We met a lovely lady from Northern Ireland at a Molly Watt Trust ‘In it Together’ event in Edinburgh in October 2015, she has been a hearing aid user since she was 4 years old and was managing very well.
At that particular event we were very fortunate to have a presentation from GN ReSound’s Graham Roberts who was able to share with us the many impressive hearing aids and products available from the supplier.
That presentation together with Molly’s in depth and ongoing testimony of her GN ReSound LiNX² and how they have enhanced and enabled her life led to an influx of enquiries about how and why these enabling smart aids are not available to those living with Usher Syndrome (deafblindness), particularly as they offer far more than most hearing aids provided by the NHS.
It is fair to say everybody at that event, particularly those using hearing aids where very interested in the enablement smart hearing aids can provide.
Molly coped with standard Phonak hearing aids provided by the NHS until she was 20 years old, however, from 14 years old when she became registered blind, deafblind she struggled and the reason for this in the main was because of her blindness.
For 6 years Molly insisted her hearing had deteriorated even though test after test showed her hearing, thankfully remained stable.
In actual fact what had happened was her ability to lipread, to use facial expression and body language had gone along with her sight, her ability to access sound and communicate had dwindled, demonstrating just how much the deaf rely on their eyes to hear. In other words she could no longer ‘fill in the gaps’ that her eyes had enabled.
It is a fact that the deaf hear with their eyes.
GN ReSound LiNX² provide a hearing experience those who have experienced really benefit from. They provide an incredible clarity of hearing, they enable directional sound meaning that whilst Molly is blind she can now turn towards a sound, something she could not do with her NHS provided Phonak hearing aids, she can also identify not just where sounds are coming from but most importantly she knows the sounds of danger - just imagine how important that is to safety for the deafblind.
These hearing aids have incredible bluetooth connectivity to iPhone and applewatch, also android devices giving the ability to many deafblind to access aurally things they could only dream of previously. Using a telephone as a telephone for the first time ever is most certainly a huge positive.
Not only can they be adjusted be independently adjusted but enable a very personal hearing experience and in so doing bring great confidence and independence.
Our friend from North Ireland was one of many desperate to have access to GN ReSound LiNX² and indeed has asked her NHS audiology department, their response was somewhat bizarre - an appointment with the Cochlear Implant Clinic!
Cochlear implant is amazing technology for the deaf, however, not only is it not for everybody it is also incredibly intrusive, expensive and most importantly not what the patient wants why not consider more enabling hearing aids which happen to be a fraction of the cost.
Figures suggest the cost of 1 cochlear implant would be close to the cost of 10 pairs of best quality smart hearing aids!

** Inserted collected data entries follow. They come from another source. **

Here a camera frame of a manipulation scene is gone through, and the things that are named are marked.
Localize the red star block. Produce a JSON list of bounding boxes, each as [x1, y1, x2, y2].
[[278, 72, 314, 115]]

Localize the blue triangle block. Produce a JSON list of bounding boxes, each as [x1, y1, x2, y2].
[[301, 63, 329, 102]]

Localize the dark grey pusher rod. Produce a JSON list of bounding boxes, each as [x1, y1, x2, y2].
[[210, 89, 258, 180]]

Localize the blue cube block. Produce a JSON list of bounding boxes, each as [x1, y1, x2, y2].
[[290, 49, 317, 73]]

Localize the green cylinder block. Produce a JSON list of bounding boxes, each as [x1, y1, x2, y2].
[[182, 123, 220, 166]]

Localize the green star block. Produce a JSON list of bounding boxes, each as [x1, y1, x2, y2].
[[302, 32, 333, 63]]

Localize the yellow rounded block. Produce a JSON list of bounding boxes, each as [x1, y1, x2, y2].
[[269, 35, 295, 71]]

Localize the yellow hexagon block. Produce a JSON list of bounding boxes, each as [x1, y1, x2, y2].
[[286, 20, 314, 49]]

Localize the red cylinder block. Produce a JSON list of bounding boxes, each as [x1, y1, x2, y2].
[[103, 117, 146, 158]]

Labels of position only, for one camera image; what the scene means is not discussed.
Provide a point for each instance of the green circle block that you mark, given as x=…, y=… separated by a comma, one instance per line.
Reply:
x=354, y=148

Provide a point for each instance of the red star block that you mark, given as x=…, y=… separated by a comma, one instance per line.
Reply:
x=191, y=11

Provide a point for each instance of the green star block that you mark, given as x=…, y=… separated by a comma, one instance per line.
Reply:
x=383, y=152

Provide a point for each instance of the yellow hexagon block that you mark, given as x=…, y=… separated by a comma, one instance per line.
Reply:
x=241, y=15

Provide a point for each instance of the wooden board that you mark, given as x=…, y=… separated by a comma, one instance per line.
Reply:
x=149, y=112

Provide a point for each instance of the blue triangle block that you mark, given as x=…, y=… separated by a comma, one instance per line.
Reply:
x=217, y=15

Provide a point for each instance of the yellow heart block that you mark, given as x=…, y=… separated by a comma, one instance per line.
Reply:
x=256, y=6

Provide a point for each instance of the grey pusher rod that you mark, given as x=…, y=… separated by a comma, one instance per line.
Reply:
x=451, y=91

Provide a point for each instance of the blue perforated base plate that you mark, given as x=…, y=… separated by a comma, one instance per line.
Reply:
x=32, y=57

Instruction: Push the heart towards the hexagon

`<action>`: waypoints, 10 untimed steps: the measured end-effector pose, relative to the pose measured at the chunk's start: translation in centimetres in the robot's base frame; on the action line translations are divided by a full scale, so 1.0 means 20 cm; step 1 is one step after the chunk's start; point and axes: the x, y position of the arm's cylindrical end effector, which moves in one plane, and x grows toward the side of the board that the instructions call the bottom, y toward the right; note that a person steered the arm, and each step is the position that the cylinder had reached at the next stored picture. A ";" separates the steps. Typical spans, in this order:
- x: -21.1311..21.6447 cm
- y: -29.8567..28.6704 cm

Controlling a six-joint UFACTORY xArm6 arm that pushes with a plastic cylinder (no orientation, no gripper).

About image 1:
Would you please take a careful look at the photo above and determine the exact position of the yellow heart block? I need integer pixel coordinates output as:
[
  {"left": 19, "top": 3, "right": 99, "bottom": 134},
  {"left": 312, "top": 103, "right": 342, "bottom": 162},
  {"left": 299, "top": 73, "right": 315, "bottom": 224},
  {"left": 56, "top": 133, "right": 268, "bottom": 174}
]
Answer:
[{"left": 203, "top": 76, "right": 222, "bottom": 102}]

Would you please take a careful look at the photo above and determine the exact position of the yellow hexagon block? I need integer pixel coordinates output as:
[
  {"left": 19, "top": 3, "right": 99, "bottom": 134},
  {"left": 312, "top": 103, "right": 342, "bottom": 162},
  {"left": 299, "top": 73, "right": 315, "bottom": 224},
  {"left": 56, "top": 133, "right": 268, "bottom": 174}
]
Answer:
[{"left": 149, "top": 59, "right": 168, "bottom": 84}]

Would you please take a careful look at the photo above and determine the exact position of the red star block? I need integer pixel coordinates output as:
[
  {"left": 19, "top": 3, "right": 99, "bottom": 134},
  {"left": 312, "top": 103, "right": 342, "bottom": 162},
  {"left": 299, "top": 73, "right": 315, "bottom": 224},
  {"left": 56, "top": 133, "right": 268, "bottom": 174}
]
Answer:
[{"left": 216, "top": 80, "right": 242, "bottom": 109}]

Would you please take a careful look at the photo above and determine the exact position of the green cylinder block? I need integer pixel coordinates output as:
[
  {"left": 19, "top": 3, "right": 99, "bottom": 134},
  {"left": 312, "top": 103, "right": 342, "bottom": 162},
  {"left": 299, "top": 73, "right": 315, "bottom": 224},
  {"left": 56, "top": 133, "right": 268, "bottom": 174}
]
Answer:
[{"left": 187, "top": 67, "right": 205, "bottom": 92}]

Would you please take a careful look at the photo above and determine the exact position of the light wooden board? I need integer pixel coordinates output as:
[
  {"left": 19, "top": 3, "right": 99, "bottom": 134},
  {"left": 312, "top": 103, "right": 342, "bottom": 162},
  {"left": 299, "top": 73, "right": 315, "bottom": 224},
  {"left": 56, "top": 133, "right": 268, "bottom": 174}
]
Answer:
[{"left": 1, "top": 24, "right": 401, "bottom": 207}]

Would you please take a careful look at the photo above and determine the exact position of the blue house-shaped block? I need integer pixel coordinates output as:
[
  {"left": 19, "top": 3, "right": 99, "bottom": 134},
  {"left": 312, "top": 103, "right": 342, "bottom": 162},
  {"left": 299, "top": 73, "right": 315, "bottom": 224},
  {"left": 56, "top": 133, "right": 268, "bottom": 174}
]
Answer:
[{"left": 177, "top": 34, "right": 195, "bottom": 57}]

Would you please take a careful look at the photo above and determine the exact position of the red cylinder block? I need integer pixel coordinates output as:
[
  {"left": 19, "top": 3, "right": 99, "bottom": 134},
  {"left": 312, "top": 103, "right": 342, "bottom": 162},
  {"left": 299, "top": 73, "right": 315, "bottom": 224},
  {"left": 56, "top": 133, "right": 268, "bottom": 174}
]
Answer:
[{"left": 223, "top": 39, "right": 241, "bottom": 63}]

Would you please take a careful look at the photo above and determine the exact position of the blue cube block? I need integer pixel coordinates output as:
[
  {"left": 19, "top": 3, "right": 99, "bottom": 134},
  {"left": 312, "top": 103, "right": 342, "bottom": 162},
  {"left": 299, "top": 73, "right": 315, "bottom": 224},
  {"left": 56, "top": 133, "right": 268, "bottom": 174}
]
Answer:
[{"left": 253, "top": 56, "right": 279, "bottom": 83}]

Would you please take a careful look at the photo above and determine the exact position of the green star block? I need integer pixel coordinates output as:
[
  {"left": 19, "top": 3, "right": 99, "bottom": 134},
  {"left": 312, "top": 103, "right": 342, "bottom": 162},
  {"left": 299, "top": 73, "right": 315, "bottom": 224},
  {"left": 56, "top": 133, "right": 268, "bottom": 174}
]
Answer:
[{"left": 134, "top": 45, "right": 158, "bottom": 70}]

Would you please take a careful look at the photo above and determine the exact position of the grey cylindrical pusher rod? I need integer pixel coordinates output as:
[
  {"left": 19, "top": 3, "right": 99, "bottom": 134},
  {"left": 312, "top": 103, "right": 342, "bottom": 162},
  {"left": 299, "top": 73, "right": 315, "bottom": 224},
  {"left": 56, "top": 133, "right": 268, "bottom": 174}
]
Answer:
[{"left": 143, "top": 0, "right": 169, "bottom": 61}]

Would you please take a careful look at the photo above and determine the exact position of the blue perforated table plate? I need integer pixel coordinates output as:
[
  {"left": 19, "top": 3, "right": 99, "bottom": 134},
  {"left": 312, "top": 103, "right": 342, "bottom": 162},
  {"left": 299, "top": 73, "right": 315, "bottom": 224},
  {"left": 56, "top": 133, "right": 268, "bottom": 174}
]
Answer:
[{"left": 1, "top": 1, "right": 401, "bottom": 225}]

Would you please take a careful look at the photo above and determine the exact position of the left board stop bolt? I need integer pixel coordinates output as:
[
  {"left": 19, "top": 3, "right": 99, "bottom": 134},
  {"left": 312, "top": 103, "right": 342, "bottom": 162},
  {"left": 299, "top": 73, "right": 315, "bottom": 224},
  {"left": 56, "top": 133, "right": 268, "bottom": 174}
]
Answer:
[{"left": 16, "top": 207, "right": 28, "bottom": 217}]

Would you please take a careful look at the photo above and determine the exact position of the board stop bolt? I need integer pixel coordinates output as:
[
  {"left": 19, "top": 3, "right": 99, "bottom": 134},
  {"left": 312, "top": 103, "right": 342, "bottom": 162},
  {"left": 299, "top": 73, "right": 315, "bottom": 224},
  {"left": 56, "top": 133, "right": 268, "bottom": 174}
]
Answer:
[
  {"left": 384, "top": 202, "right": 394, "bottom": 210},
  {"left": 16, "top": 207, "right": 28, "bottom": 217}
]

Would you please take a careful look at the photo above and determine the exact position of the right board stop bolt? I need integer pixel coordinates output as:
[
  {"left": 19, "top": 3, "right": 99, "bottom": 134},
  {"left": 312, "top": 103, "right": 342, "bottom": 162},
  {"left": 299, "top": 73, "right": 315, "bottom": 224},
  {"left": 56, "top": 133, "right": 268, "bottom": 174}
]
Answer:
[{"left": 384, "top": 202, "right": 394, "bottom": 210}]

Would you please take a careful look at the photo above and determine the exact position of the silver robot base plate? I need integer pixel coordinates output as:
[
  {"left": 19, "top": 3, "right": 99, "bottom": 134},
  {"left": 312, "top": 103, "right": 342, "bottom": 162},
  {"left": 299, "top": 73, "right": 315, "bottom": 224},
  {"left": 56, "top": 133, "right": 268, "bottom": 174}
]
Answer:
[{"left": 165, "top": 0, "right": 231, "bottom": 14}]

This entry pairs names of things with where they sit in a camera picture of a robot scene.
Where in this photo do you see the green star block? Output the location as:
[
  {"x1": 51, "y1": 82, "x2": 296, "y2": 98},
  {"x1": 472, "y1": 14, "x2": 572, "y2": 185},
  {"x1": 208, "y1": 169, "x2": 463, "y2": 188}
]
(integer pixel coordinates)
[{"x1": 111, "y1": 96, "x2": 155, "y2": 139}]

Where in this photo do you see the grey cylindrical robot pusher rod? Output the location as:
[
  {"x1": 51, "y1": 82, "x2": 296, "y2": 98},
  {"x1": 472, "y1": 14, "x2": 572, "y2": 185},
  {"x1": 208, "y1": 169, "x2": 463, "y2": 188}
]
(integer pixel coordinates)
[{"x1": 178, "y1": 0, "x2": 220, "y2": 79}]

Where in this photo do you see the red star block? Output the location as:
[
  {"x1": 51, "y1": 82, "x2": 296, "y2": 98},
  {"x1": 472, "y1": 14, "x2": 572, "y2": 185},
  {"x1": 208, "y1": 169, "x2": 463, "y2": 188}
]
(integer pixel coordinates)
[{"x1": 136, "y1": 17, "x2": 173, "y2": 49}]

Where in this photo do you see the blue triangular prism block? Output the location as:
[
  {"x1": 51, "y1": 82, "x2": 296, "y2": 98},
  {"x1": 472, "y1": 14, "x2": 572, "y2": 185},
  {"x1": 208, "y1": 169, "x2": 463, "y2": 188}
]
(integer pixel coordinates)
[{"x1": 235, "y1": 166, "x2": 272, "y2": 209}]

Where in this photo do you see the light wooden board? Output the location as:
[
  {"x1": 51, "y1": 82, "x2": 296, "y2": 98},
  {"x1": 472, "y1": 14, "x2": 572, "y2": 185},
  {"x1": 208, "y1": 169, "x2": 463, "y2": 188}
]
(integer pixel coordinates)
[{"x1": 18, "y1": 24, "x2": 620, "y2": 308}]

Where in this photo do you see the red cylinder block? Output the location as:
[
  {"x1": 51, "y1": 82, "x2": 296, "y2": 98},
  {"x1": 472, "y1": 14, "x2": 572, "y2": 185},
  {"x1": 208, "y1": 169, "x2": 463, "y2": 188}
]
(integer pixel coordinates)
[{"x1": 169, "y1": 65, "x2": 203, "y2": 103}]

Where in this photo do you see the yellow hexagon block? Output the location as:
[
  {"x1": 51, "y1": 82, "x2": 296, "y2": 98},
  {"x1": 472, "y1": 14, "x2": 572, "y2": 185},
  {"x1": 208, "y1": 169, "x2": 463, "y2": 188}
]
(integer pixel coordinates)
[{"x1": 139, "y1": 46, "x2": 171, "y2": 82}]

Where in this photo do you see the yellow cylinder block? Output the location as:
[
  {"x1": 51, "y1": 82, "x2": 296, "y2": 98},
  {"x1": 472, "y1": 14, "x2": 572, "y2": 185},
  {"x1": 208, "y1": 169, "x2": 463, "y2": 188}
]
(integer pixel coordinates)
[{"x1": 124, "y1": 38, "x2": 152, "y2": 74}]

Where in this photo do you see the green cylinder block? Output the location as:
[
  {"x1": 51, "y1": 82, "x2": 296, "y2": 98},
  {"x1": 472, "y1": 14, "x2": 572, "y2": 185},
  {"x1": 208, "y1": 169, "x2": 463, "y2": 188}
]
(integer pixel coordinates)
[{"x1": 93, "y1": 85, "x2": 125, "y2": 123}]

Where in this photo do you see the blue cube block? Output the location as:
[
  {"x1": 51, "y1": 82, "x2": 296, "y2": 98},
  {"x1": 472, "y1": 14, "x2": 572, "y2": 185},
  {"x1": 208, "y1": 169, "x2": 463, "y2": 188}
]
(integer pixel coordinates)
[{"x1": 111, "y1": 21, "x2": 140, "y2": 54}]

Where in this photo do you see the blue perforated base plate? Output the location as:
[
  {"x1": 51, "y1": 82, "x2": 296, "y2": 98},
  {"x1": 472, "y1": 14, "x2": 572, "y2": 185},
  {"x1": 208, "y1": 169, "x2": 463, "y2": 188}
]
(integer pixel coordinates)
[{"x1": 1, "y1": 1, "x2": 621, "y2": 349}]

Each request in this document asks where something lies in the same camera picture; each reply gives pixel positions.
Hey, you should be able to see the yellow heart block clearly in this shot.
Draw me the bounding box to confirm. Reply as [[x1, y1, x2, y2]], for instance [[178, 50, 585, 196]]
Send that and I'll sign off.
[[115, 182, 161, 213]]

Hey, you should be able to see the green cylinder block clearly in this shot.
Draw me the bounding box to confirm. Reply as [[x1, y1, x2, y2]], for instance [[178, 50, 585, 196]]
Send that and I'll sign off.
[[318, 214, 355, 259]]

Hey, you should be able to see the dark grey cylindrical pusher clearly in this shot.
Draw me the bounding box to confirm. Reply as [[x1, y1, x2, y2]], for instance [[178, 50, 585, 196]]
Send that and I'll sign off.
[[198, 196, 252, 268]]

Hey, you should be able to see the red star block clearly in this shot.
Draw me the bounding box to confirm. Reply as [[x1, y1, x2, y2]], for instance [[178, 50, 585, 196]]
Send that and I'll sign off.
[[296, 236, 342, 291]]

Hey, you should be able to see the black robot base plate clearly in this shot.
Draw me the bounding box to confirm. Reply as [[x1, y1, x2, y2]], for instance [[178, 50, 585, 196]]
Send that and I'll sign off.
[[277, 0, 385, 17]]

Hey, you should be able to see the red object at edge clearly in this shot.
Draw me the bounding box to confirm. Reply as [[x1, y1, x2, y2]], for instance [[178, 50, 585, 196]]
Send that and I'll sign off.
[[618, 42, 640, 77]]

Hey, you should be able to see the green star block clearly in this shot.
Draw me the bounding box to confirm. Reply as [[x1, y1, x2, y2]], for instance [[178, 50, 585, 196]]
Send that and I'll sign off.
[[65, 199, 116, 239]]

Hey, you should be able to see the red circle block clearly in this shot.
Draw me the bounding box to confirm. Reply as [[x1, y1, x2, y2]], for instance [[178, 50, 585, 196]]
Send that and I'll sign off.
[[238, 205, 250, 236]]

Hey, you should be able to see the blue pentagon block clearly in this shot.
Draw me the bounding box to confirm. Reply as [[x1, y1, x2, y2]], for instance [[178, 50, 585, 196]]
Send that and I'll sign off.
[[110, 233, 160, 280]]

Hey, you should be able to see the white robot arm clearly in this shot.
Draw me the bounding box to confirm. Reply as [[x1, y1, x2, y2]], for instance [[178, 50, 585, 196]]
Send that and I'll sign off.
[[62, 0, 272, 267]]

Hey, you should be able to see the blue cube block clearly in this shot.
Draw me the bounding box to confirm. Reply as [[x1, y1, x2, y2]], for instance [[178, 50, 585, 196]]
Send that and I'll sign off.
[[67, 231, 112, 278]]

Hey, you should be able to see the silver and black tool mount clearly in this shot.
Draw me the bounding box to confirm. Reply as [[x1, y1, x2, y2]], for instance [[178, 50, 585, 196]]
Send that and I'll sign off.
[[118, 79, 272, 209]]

There are lots of people who have been hearing aid wearers a long time and like Molly have gotten on very well with them but now need more as Usher Syndrome/ blindness looms close.
GN ReSound have a variety of hearing aids including the ENZO2 for those with a profound hearing loss and whilst they are the creme de la creme of smart hearing aid technology their cost in comparison to cochlear implant is very reasonable.
Cochlear implant involves surgery, it is considered that deafblind people should have two implants to enable directional sound for safety and rightly so, directional hearing is a must for the deafblind, safety is imperative for all, whatever hearing aids worn.
Most get one implant at a time so often two surgeries after each substantial aftercare and rehab at huge cost.
I’m not saying this shouldn't be the case, of course it should where appropriate, however not every deafblind person wants such invasive surgery preferring an alternate option.
Patients should always have a say in their care as it tends to be them who are the real professionals and who will have done the research based on their condition.
I know there is a long and in depth assessment for cochlear implant and so there should be but surely every patient’s individual requirements should be considered?
My friend in Northern Ireland was told there is a 3 year waiting list is this acceptable? Why not consider best hearing aid options?
We continuously hear that our NHS remains financially fragile, that it needs more funding but very rarely do we hear about solutions, about genuine savings that do not include reducing staff - surely this scenario has to be seriously considered
I would like to say our friend in Northern Ireland’s scenario is unique but sadly it is not!